Ada pesan masuk di ponselku: “Mas, kirim cerpen sepanjang kira-kira 1.000 kata.” Pesan itu dari seorang teman yang kini menjadi redaktur sebuah majalah. Saya langsung menyanggupinya. Menulis—baik fiksi maupun nonfiksi—memang sudah menjadi kegemaranku sejak kuliah. Saat kecil, saya adalah pembaca setia buku dan majalah langganan Bapak. Namun, waktu itu saya belum punya keinginan menjadi penulis; baru ketika kuliah, keinginan itu muncul. Dalam benak saya terlintas pertanyaan: bagaimana caranya memiliki keterampilan menulis seperti ini? Saya membaca banyak sekali cerita, mendengarkan obrolan para penulis, membaca buku-buku kiat menulis, dan mulai mencoba menulis sendiri.
Saya mulai menulis menggunakan mesin ketik manual milik Bapak. Prosesnya sederhana: saya menulis dulu di kertas, penuh koreksi dan coretan sana-sini, baru kemudian mengetiknya. Tahun 2002, Bapak membeli komputer tabung. Banyak pekerjaan keluarga dikerjakan lewat komputer itu—tugas Bapak dan dua kakak saya yang menjadi guru. Saya belajar mengetik diajari oleh Om saya, Pak Mas. Beliaulah yang mengajarkan saya mengetik manual dan juga naik sepeda motor.
Setelah itu saya mulai menulis cerpen dan artikel menggunakan komputer, lalu mengirimkannya. Saat itu karya dikirim dalam bentuk cetak melalui pos, dan honor dikirim lewat wesel. Seingat saya, setelah kiriman kedua puluh, tulisan-tulisan saya mulai dimuat di media massa. Rasanya senang sekali melihat foto diri muncul di koran dan mendapatkan honor. Pada masa itu, surat kabar memiliki kekuatan signifikan—sekali seseorang dimuat, seluruh kampus mengetahuinya.
Pekan lalu, seorang teman lain yang menjadi redaktur opini di sebuah media online juga meminta saya menulis. Tentu saja saya senang karena ide-ide saya terbaca. Kalaupun tidak diminta menulis di media-media itu, saya tetap akan menulis di web pribadiku, www.kanghajir.com, atau di Instagram @muhajir_upgris. Soal ada yang membaca atau tidak, saya tidak peduli. Saya bukan tipe manusia FOMO yang bergerak karena apresiasi orang lain. Bagi saya, menulis adalah cara menunjukkan sikap kita terhadap sesuatu. Setidaknya Tuhan tahu posisi saya di mana—seperti kisah semut yang membawa air ketika Ibrahim hendak dibakar hidup-hidup. Air semut itu tentu tidak mampu memadamkan api, tetapi Tuhan menghargai sikap semut itu. Tuhan tahu ia berada di barisan Ibrahim.
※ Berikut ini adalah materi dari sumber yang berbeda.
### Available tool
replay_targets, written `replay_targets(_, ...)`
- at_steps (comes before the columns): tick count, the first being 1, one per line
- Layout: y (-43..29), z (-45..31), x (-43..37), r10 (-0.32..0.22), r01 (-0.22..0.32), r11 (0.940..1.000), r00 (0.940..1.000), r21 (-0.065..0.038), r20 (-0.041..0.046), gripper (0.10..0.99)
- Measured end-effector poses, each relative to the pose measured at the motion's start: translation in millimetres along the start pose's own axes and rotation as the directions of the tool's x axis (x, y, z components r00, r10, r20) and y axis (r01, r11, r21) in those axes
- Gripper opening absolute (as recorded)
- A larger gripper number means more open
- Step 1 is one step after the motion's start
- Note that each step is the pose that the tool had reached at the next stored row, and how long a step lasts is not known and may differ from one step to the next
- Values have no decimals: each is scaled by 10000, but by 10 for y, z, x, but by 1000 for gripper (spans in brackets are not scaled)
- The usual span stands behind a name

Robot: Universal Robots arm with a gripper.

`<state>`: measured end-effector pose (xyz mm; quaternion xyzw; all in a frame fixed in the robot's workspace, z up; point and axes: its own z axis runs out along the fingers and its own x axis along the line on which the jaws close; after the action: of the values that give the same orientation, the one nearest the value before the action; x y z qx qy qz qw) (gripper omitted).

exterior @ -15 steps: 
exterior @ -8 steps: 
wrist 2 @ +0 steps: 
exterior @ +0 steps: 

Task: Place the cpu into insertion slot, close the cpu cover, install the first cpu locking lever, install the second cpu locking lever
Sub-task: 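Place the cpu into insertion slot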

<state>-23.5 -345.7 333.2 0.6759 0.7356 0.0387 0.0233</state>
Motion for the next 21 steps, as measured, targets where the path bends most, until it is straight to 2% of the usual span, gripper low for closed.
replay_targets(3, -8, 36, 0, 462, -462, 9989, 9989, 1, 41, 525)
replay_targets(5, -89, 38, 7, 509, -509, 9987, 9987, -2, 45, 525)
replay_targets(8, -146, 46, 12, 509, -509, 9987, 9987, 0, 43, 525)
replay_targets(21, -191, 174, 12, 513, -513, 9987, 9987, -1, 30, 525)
Dulu, menulis dan mengirimkannya ke media belum tentu dimuat. Mengapa sekarang malah diminta langsung oleh redaktur? Apakah saya sudah sehebat Sukarno yang bisa menghentikan langkah wartawan untuk menitip tulisan? Atau seperti Gus Dur yang datang ke ruang redaksi majalah, meminjam mesin ketik, menulis sebentar, lalu menyerahkan tulisannya saat itu juga? Tentu saja tidak begitu.
Saya tumbuh di lingkungan yang akrab dengan dunia menulis. Teman-teman saya adalah para penulis. Kami bertumbuh bersama: saya menjadi dosen, ada yang menjadi wartawan, ada yang menjadi pejabat. Teman yang menjadi pejabat terkadang mengundang saya sebagai pembicara di instansinya. Ada pula yang menjadi redaktur dan mengundang saya menulis seperti sekarang.
Benar kata orang: berkumpullah dalam lingkungan yang baik dan bertumbuh. Jika mereka bertumbuh, kamu pun ikut bertumbuh. Dalam bahasa gaul, ini disebut circle, yang berarti lingkungan. Jika lingkaran itu bergerak, kamu akan ikut bergerak. Jika lingkaran itu seperti bola salju, makin lama ia akan membesar. Maka berhati-hatilah memilih lingkungan.